### WORK ITEM
Which of the lines below holds the string "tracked"? Copy every line that does.

******

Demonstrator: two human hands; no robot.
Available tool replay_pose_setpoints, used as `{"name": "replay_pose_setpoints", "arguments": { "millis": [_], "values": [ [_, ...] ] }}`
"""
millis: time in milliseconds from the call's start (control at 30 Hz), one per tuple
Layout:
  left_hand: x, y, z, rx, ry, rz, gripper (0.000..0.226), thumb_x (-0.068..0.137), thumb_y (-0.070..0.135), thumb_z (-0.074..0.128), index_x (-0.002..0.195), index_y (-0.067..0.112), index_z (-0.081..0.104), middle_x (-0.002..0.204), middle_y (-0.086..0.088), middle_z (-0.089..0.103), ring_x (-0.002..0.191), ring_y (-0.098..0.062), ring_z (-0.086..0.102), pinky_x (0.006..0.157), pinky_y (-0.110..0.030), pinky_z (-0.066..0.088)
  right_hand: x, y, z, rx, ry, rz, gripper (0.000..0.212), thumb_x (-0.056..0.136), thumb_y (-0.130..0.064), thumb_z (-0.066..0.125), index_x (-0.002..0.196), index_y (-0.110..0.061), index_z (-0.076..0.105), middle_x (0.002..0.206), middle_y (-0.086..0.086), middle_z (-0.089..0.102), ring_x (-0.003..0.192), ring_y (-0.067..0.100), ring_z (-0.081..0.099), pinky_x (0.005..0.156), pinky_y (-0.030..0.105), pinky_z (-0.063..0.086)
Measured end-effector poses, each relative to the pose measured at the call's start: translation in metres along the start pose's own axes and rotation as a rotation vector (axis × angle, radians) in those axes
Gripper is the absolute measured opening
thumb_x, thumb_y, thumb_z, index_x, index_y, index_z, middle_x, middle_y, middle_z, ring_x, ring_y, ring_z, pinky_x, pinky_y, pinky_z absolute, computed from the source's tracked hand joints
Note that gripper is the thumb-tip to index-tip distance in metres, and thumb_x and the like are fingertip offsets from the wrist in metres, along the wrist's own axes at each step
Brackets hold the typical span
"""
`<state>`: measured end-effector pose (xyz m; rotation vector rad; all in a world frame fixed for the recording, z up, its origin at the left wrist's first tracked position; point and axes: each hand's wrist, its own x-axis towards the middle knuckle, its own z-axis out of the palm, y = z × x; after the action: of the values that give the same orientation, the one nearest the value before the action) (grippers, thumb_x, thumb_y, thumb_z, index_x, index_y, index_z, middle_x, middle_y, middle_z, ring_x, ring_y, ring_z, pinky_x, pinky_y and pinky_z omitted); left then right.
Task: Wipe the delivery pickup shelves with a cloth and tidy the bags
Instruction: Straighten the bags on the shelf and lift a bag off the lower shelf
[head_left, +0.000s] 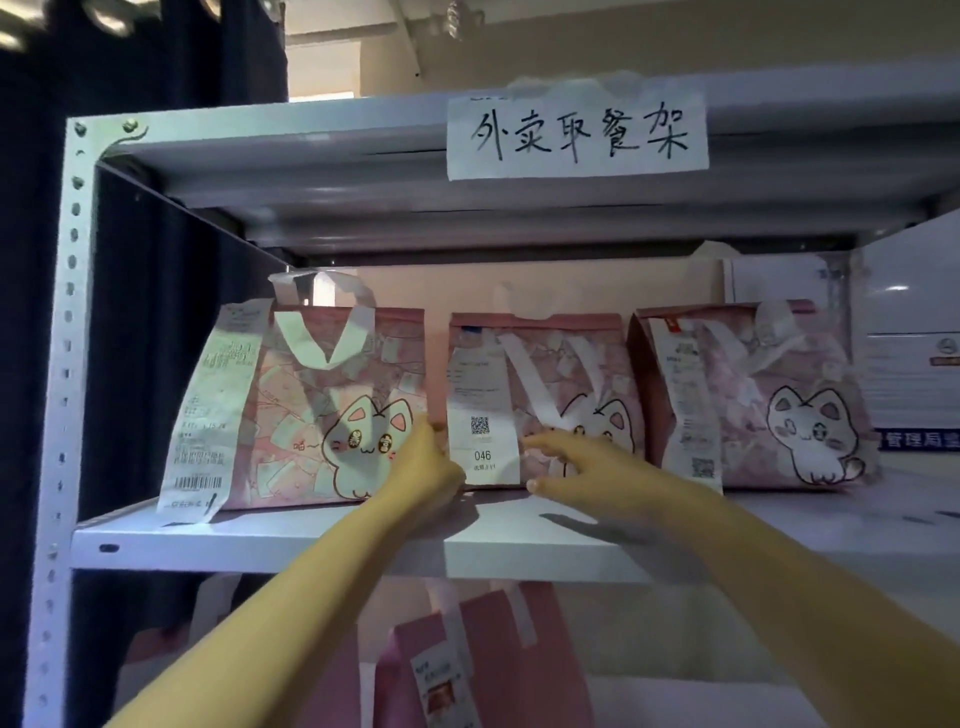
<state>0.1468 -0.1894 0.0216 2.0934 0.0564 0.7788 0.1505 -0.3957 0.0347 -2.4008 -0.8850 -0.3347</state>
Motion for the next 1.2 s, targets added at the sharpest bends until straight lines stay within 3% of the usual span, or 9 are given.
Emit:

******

### OUTPUT
thumb_x, thumb_y, thumb_z, index_x, index_y, index_z, middle_x, middle_y, middle_z, ring_x, ring_y, ring_z, pinky_x, pinky_y, pinky_z absolute, computed from the source's tracked hand joints
`<state>`: measured end-effector pose (xyz m; rotation vector rad; all in a world frame fixed for the recording, z up, its origin at the left wrist's first tracked position; point and axes: each hand's wrist, its own x-axis towards the middle knuckle, its own z-axis out of the palm, y = z × x; after the action: of the values that give the same orientation, the one nearest the value before the action) (grippers, thumb_x, thumb_y, thumb_z, index_x, index_y, index_z, middle_x, middle_y, middle_z, ring_x, ring_y, ring_z, pinky_x, pinky_y and pinky_z omitted); left then right.

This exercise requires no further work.